青春の歌 ドビュッシー ピアノ三重奏曲
ドビュッシー作曲 ピアノ、ヴァイオリン、チェロのためのトリオ ト長調
まだ聴いたことがない方は、ぜひ耳を傾けてもらいたい名曲です。
こんなに素敵な音楽が、作曲されてから100年近くものあいだ世の中に知られていなかったなんて、ほんとうにもったいない話です。
この曲が作曲されたのは、1879年から1880頃で、ドビュッシーは1862生まれなので、わずか17か18歳のパリ音楽院の学生だった頃の作品。
この曲の存在が知られたのは1977年。散在していた楽譜をまとめ校訂し楽譜が出版されたのは、1986年だそうです。
ドビュッシーというと、印象派を代表する作曲家で、ピアノ曲など聴いていると、メロディよりも音色の変化や音の配列の妙で聴かせる音楽だというイメージです。
まさに点描画のような技法で情景を描き、そこにある光景の雰囲気がモワモワと伝わってくるような音楽です。
ところがこのピアノ三重奏曲は少し印象が違います。
とっても愛らしいメロディ、、ひたむきな感情から流れ出るような心の歌、、若者だからこそ書けるとってもストレートな情感がしっかりと伝わってくる、そんな作品なのです。
ドビュッシーだけど、これはロマン派の音楽と言ってもいいのかも。音楽院時代のドビュシーは、きっとベートーヴェンやシューマン、メンデルスゾーンなどのピアノ三重奏曲をきっとたくさん聴いたり演奏したりしていたのでしょうね。
今回はついつい「青春の歌」なんて、ちょっと顔が赤くなるようなタイトルをつけてしまいましたけれど、一度聴いていただければ、初々しい感性に満ち溢れた佳作であることに、誰もが気づいてくれるでしょう。
第一楽章。
とても印象的なピアノの柔らかな導入です。続くヴァイオリンそしてチェロのメロディにも惹きつけられます。どんなものに対しても新鮮な好奇心を抱き、だけどとても傷つきやすい感受性をもった少年の自画像のような曲です。
第二楽章。
弦のピチカートに導かれて登場するピアノのなんと愛らしいこと。夢の中に出てくる無邪気な子供の頃の楽しい想い出・・・どことなく数え唄のような雰囲気も。
第三楽章。
広々とした草原に寝そべり、青い空に流れていく白い雲を眺めながら過ごしたあの頃。いつか夕日に染まっていく空を見つめながら少年が描いていた夢は・・・?
そして第四楽章。
いくら願っても叶わない夢もある。昔は一緒に無邪気に戯れていたあの娘。心の中にいつの間にか芽生えてしまった、これまでとは違う気持ち。心の中に湧き上がるひたむきな愛。だけどそれを伝えられないもどかしさ・・・そんなちょっぴり甘く切ない思いを味わいながら、少年は大人になっていく・・・
若い感性だからこそかけた作品だとは思いますが、こんな曲をどうして17,8歳の青年が書けてしまうのでしょう。

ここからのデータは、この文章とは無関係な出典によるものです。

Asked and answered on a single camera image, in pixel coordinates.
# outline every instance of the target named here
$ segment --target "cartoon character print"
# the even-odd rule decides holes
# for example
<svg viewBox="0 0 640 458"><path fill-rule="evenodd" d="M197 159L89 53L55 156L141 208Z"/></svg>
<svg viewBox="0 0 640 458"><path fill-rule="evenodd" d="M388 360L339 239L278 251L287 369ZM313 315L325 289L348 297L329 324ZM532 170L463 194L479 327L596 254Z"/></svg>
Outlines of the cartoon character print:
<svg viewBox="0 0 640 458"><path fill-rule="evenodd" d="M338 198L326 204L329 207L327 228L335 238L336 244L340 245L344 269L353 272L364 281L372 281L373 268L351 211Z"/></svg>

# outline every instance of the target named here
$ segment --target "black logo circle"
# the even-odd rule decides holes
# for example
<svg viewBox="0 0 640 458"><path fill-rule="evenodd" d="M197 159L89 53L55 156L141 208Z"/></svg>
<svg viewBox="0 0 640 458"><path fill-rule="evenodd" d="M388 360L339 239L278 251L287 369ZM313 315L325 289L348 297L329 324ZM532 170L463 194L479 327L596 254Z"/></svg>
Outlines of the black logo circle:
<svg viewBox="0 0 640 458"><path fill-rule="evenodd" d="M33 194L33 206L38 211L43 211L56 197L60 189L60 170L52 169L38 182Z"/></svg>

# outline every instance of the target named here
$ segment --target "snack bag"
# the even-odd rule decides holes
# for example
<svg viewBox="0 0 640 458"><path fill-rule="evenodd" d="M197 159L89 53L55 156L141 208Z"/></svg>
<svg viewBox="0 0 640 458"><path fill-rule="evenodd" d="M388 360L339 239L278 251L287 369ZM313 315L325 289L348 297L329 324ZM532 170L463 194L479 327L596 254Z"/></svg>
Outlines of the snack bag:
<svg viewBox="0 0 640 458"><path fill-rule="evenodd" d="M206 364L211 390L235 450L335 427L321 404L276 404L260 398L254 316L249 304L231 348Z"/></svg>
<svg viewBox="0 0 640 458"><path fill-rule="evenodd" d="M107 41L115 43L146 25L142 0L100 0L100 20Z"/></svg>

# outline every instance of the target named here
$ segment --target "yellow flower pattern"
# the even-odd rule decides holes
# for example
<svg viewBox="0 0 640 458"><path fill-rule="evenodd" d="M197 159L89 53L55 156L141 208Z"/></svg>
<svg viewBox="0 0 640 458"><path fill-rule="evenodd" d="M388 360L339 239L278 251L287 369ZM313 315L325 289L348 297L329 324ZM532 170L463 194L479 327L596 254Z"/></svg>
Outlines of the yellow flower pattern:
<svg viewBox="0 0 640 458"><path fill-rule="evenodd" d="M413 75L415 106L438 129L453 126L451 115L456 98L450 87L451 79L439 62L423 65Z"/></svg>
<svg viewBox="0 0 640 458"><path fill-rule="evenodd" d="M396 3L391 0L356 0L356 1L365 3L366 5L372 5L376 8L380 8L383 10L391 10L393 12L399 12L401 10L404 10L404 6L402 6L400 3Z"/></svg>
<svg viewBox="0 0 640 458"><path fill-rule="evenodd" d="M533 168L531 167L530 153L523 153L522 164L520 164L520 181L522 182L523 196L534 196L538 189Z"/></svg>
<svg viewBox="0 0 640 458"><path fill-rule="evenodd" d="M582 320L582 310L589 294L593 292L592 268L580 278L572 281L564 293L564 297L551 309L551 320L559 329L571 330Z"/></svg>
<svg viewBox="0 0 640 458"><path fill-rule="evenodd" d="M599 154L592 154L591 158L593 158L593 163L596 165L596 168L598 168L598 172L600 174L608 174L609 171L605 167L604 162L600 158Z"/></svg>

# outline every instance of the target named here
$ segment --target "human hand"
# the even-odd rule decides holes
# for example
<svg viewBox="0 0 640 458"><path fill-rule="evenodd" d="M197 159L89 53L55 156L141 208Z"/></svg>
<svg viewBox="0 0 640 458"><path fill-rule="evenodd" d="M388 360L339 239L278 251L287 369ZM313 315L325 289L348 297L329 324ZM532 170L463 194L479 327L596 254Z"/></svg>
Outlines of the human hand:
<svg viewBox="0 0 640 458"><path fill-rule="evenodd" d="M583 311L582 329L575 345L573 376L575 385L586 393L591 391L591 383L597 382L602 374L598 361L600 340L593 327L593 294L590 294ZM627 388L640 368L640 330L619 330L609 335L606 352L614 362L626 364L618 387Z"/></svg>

俗人ならば40歳、50歳になってはじめて言葉として表現できる若き日の心の中の情景を、天才というものは、青春の真っただ中で、すでにこんな美しく一つのまとまった音楽として表現してしまったのです。
天才とは、そういうものなのでしょうか・・・。
私が愛聴しているCDは・・・
●ルヴィエ(ピアノ) カントロフ(ヴァイオリン) ミュレ(チェロ)
●プレヴィン(ピアノ) ローゼンフェルト(ヴァイオリン) ホフマン(チェロ)
●トリオ・フォントネ
どれもそれぞれの角度から曲に光を当てた素敵な演奏ばかりです。
ちなみに上から、デンオン盤(クレストシリーズ)、タワーレコード(RCA)盤、ワーナー盤。
いずれも現在約1000円で手に入りますよ。